== What to produce ==
Reproduce precisely the lines of the listing below, starting with the line that contains "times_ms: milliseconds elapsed" and stopping after the line that contains "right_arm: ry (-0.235"; include nothing else.

==== Material provided ====

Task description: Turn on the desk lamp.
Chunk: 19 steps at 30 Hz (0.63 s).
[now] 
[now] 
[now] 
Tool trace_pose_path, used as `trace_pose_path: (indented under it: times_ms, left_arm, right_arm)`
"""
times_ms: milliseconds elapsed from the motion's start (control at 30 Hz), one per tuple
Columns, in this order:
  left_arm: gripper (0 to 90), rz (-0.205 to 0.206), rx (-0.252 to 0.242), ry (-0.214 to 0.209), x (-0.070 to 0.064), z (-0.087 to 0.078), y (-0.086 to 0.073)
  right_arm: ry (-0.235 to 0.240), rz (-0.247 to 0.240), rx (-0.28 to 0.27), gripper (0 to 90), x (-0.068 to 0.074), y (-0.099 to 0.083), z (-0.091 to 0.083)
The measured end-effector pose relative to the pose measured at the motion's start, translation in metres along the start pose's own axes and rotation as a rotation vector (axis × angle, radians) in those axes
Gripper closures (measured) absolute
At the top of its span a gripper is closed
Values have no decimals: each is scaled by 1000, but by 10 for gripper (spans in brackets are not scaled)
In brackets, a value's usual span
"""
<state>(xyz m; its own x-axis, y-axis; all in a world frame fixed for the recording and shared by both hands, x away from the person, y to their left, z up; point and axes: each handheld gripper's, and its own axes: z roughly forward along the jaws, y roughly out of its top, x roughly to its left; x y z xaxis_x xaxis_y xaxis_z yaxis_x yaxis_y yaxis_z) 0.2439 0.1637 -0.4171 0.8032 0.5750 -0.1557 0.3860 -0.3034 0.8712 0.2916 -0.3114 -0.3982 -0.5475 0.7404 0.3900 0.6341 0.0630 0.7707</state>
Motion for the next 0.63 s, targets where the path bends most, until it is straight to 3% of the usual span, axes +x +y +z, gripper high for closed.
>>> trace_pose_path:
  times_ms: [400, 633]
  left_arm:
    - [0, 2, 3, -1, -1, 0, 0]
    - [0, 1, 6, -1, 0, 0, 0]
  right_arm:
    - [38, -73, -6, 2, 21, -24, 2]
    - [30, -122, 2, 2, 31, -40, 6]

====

== Your solution ==
times_ms: milliseconds elapsed from the motion's start (control at 30 Hz), one per tuple
Columns, in this order:
  left_arm: gripper (0 to 90), rz (-0.205 to 0.206), rx (-0.252 to 0.242), ry (-0.214 to 0.209), x (-0.070 to 0.064), z (-0.087 to 0.078), y (-0.086 to 0.073)
  right_arm: ry (-0.235 to 0.240), rz (-0.247 to 0.240), rx (-0.28 to 0.27), gripper (0 to 90), x (-0.068 to 0.074), y (-0.099 to 0.083), z (-0.091 to 0.083)

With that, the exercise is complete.